Already engaged in another decoration project, that of the Saint-Pierre chapel in Villefranche-sur-Mer, Cocteau would begin work on the wedding hall in the spring of the following year. In a few days he “found” the motifs of the main compositions – a couple of lovers, the myth of Orpheus, an exotic wedding scene, an allegorical ceiling – but did not immediately decide on a particular graphic treatment for them. After obtaining the mayor’s approval, he had his designs enlarged and transferred to the walls with the help of a team of painters.
It was only then that the vision of a new graphic style imposed itself on him: to set these new decorations apart from those of the Villefranche chapel, Cocteau had the idea of dressing them with coloured lines winding in the shape of arabesques and spirals, filling all surfaces. He named this technique, invented specially for the wedding hall, “the Menton style”, and, trying to go back to the unconscious sources of his inspiration, detected the influence of the geometric decorations of the ancient palace of Knossos: “Knossos! It is the Minoan style and the splendour of the princes of Crete, it is the meandering lines of the labyrinth - that is what I had been looking for without finding it.”
The wedding hall was inaugurated by Jean Cocteau on March 22, 1958.
The studies
The preparatory drawings date for the most part from a period extending from April 1956 to August 1957. They make it possible to follow the progression of the “Menton style”, from the first somewhat erratic meanders towards a systematic method where the coloured lines wind around themselves like spirals while following the contours of the pattern.

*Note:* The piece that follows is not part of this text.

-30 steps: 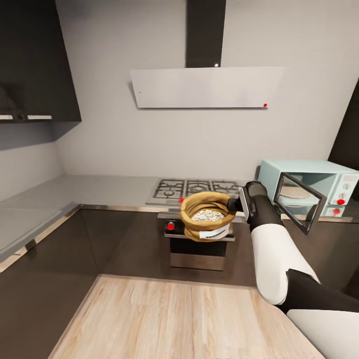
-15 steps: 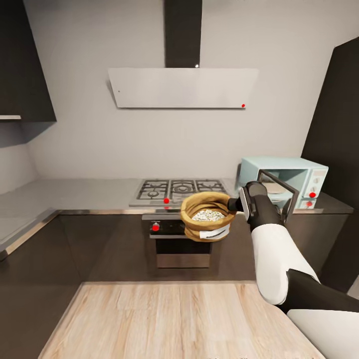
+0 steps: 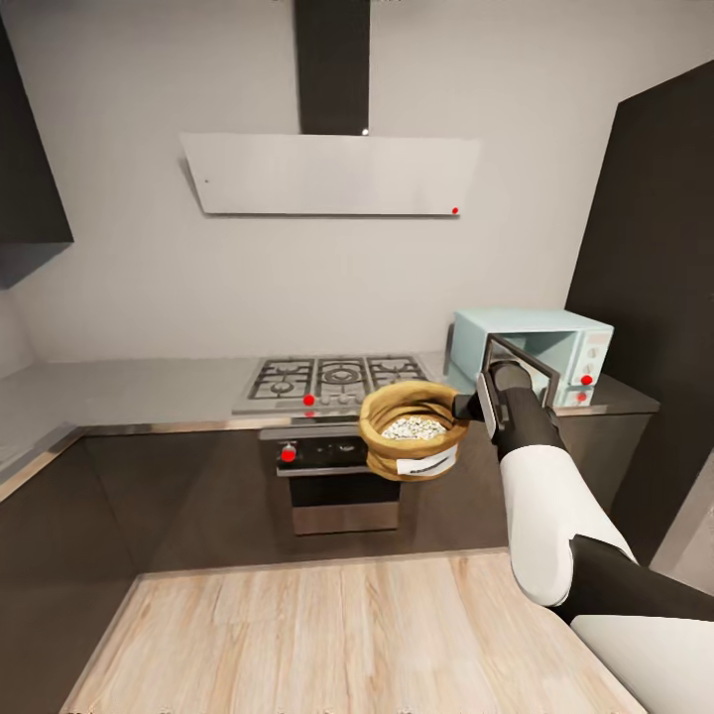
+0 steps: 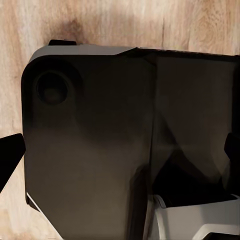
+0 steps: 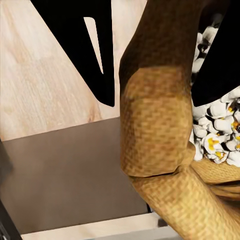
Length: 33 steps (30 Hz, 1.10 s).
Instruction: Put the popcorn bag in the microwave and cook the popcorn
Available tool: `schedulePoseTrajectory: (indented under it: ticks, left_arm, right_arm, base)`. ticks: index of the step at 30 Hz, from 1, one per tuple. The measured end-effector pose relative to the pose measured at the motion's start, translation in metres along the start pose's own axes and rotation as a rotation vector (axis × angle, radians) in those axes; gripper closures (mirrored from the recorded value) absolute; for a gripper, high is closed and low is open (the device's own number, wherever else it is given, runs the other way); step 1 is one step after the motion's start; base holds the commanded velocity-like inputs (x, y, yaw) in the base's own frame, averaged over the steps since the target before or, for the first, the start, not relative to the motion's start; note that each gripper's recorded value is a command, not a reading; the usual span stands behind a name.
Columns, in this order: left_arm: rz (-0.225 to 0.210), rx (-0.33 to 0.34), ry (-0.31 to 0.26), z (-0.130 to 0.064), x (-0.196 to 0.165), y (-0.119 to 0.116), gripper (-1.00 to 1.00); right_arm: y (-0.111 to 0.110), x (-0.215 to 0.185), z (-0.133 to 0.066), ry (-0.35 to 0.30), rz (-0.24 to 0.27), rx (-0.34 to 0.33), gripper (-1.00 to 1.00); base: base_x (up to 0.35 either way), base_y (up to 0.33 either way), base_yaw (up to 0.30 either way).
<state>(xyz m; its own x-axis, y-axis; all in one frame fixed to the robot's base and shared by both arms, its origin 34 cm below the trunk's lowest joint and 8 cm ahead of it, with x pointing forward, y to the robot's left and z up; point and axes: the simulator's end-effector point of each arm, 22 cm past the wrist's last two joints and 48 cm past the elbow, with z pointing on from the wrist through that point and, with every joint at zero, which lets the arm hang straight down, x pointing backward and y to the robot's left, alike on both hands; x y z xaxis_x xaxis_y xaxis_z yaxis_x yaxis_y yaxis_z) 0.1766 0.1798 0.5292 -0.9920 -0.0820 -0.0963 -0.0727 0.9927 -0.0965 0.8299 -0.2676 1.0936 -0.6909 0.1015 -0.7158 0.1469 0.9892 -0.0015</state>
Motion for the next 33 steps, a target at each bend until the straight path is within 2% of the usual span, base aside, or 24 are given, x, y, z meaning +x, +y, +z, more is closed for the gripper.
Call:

In the wedding hall, the main wall – the one the bride and groom stand facing – represents a couple of lovers in profile, face to face; the young woman wearing a “capeline”, a large straw hat from Menton, and the young man wearing the typical hat of Mediterranean fishermen. Two sketches presented here show the evolution of the composition towards the form chosen by Cocteau.
Another set of drawings relate to the scene depicted on the right wall of the room, which represents a wedding imbued with exuberant orientalism. The characters represented - the newlywed couple on horseback, their cheering friends, the groom’s sullen mother and his former fiancée in tears - are quite close to the final forms chosen by Cocteau.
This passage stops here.